- Requirement -
Write out the data below exactly, from its first line to the line containing "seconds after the", that line included.
Stored data Block Start
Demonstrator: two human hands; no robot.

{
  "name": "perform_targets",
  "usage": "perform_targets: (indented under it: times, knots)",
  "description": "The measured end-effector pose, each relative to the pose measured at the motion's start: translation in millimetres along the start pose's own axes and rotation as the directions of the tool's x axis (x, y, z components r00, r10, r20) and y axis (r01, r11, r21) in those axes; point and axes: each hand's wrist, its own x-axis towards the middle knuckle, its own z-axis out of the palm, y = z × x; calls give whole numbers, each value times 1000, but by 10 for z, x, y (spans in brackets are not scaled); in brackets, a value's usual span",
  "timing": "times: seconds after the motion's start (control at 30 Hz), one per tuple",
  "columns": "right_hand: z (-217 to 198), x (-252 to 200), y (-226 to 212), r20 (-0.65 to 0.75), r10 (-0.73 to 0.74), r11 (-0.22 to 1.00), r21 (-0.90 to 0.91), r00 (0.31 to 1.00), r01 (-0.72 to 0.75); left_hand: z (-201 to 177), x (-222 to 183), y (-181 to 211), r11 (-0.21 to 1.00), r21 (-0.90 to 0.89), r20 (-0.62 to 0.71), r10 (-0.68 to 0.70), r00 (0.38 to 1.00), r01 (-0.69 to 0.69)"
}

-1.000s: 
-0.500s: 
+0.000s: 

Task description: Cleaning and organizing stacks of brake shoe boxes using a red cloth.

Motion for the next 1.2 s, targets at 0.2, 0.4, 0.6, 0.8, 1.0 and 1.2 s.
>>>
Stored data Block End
- Your response -
Demonstrator: two human hands; no robot.

{
  "name": "perform_targets",
  "usage": "perform_targets: (indented under it: times, knots)",
  "description": "The measured end-effector pose, each relative to the pose measured at the motion's start: translation in millimetres along the start pose's own axes and rotation as the directions of the tool's x axis (x, y, z components r00, r10, r20) and y axis (r01, r11, r21) in those axes; point and axes: each hand's wrist, its own x-axis towards the middle knuckle, its own z-axis out of the palm, y = z × x; calls give whole numbers, each value times 1000, but by 10 for z, x, y (spans in brackets are not scaled); in brackets, a value's usual span",
  "timing": "times: seconds after the motion's start (control at 30 Hz), one per tuple",

This completes the exercise.